*Supplied information*.
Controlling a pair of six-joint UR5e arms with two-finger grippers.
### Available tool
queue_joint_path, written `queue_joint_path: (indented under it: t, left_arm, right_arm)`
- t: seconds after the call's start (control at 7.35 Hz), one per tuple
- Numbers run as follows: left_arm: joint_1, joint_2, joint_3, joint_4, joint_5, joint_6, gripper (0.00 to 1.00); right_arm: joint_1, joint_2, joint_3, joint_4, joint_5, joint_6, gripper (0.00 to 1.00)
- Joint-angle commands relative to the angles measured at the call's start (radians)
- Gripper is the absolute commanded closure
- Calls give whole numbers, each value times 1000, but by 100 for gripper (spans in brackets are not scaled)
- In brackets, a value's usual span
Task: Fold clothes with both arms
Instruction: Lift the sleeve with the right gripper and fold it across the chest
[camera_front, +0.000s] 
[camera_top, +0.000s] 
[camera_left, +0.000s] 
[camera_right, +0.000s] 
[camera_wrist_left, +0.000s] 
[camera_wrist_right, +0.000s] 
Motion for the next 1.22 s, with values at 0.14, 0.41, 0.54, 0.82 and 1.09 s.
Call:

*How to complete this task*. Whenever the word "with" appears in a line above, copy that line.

*Solution to this exercise*.
Controlling a pair of six-joint UR5e arms with two-finger grippers.
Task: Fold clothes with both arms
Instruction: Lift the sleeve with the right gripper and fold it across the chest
Motion for the next 1.22 s, with values at 0.14, 0.41, 0.54, 0.82 and 1.09 s.

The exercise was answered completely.